=== Begin Enclosure ===

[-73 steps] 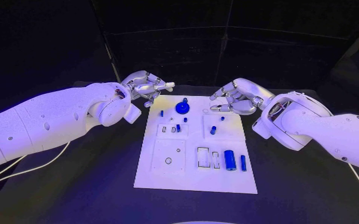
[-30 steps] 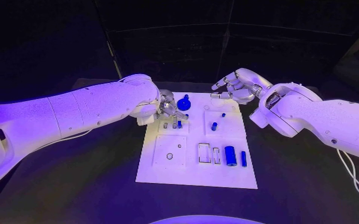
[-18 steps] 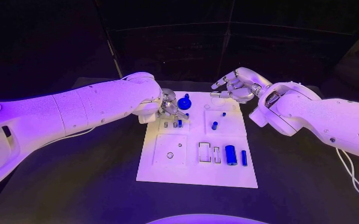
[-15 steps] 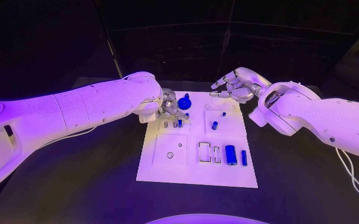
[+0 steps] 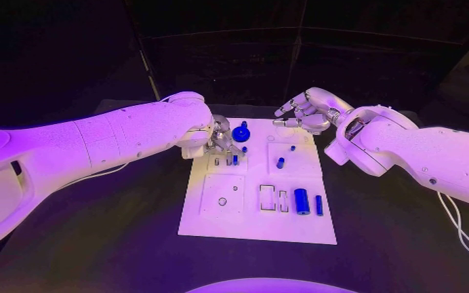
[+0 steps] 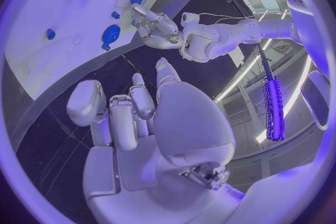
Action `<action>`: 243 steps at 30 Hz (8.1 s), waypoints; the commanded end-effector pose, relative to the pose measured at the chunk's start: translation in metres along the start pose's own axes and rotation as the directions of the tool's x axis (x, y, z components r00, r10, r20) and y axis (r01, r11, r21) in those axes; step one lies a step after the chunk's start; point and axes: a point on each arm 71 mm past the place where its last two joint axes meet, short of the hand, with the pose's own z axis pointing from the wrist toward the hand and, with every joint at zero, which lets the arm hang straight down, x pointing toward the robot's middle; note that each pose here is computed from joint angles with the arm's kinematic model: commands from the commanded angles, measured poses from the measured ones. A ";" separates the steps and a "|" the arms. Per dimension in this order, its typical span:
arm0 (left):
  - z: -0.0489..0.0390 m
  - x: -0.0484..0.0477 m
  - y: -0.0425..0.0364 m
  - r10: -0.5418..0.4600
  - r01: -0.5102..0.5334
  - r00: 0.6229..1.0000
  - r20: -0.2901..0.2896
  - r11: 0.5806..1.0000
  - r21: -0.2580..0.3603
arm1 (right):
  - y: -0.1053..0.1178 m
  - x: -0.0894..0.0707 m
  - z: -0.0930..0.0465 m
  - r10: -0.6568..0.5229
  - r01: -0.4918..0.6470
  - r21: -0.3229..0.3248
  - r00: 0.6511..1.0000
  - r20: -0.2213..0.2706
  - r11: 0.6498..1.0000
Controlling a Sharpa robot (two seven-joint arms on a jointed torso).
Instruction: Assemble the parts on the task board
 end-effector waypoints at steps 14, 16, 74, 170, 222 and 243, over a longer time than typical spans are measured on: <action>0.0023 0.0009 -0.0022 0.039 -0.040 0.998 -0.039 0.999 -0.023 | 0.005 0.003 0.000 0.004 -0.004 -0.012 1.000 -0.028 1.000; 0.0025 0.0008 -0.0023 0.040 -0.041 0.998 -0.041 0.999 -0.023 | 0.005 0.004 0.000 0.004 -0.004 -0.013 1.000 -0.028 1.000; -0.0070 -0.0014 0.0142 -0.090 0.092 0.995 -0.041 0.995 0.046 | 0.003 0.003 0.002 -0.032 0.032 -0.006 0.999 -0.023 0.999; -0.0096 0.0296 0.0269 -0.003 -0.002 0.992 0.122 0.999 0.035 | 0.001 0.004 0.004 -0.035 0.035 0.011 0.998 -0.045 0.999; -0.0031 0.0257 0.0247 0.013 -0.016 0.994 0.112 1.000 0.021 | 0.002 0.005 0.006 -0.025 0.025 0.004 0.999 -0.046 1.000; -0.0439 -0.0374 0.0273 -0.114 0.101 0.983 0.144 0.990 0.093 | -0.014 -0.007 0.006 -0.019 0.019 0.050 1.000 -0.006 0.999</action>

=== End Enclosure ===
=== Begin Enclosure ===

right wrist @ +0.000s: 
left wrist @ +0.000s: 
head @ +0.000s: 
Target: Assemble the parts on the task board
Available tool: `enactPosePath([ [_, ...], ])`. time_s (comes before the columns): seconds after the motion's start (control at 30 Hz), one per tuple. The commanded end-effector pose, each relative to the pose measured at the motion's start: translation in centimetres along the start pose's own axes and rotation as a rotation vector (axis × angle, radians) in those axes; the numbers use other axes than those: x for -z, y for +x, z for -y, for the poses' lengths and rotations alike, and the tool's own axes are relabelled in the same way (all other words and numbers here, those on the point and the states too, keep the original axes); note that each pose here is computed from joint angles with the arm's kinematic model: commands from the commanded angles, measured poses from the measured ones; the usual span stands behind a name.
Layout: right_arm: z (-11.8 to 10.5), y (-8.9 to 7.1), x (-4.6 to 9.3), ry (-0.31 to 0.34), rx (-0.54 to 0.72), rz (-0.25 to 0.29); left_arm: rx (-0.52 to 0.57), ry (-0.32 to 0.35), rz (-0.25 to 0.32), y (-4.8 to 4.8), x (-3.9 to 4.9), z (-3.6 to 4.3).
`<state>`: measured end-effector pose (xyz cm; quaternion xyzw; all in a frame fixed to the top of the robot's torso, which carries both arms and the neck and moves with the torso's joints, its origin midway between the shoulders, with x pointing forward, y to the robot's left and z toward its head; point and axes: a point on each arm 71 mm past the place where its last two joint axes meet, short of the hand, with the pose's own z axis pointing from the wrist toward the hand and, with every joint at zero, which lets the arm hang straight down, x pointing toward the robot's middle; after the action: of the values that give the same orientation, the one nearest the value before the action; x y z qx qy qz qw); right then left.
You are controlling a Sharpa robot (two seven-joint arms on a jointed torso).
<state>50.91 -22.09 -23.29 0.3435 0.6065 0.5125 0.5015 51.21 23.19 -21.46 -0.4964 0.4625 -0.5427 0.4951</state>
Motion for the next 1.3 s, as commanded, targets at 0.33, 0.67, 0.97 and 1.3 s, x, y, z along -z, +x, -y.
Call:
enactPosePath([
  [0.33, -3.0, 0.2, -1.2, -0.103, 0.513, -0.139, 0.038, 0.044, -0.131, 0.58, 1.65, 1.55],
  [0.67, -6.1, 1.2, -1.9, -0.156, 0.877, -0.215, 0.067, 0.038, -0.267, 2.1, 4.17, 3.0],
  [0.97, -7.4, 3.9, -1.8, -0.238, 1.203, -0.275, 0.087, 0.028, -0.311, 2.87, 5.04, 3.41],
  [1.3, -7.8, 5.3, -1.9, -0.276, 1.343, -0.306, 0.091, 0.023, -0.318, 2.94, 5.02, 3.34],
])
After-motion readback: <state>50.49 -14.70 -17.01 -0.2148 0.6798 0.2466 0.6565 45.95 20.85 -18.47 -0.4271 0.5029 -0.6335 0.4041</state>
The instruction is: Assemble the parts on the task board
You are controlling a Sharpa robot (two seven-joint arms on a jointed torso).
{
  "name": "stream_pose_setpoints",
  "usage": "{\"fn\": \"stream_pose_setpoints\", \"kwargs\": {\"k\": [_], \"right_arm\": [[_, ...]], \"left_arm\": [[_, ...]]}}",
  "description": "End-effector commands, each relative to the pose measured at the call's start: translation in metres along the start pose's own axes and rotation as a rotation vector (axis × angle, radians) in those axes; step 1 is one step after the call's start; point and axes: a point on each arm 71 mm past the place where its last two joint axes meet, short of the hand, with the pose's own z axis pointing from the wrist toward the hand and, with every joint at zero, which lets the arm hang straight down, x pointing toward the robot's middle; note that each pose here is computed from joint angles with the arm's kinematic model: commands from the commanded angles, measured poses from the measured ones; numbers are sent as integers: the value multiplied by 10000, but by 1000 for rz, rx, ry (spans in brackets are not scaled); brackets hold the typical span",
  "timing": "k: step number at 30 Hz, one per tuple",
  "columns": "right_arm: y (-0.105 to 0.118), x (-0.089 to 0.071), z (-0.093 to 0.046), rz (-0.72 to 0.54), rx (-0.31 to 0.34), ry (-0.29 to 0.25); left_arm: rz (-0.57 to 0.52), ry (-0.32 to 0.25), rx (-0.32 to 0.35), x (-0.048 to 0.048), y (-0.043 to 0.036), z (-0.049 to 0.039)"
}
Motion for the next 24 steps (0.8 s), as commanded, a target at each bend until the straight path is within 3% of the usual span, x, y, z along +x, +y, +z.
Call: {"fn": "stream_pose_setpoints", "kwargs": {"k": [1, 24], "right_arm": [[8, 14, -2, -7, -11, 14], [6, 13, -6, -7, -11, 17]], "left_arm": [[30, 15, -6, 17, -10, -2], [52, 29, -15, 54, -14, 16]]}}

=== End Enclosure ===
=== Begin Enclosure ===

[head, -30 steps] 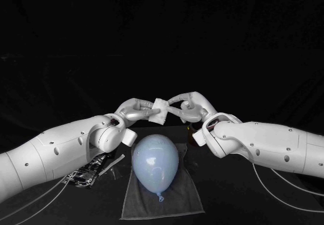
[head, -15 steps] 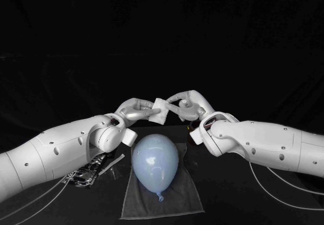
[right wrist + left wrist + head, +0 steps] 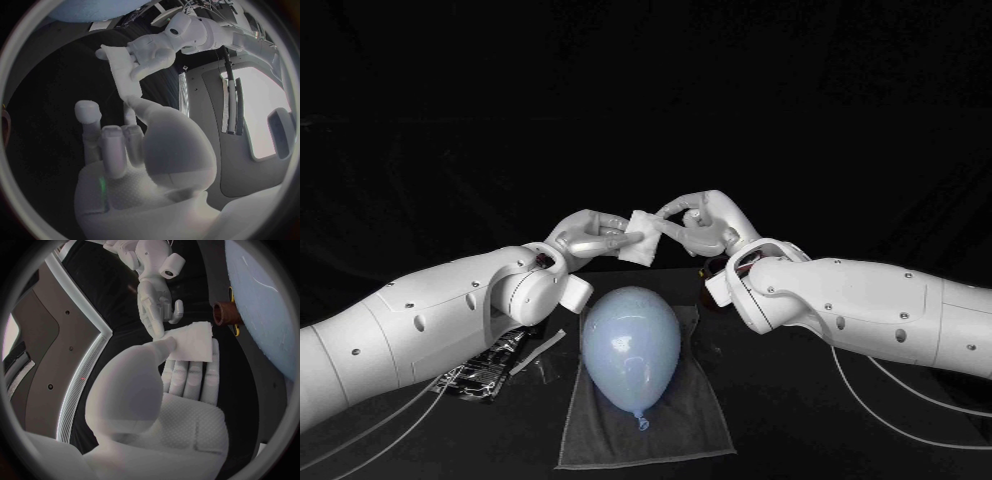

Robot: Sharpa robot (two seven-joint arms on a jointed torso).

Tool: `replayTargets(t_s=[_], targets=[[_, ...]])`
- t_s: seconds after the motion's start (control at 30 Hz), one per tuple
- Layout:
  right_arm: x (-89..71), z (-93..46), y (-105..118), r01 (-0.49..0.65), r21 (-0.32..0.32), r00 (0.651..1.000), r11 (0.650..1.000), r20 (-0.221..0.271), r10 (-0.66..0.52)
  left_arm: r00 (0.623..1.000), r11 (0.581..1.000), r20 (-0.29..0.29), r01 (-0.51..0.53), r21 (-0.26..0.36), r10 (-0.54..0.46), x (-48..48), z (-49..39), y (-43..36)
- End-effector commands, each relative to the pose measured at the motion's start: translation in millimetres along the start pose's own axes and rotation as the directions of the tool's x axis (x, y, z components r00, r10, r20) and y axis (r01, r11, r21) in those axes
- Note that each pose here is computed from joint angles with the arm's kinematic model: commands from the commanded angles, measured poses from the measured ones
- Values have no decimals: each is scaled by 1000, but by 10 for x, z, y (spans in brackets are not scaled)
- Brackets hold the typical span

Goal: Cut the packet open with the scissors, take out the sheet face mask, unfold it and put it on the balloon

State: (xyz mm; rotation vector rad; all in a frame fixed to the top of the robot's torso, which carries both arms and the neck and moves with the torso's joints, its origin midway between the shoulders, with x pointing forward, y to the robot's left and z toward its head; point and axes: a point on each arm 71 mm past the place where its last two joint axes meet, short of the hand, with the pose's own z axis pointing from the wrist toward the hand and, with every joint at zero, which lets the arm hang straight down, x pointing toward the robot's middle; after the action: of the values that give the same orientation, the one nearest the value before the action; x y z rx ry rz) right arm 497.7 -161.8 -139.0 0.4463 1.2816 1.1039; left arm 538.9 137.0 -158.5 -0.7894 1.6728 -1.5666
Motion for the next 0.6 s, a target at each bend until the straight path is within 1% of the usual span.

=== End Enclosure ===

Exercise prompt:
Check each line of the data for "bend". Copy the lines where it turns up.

Solution to this problem:
Motion for the next 24 steps (0.8 s), as commanded, a target at each bend until the straight path is within 3% of the usual span, x, y, z along +x, +y, +z.
Motion for the next 0.6 s, a target at each bend until the straight path is within 1% of the usual span.

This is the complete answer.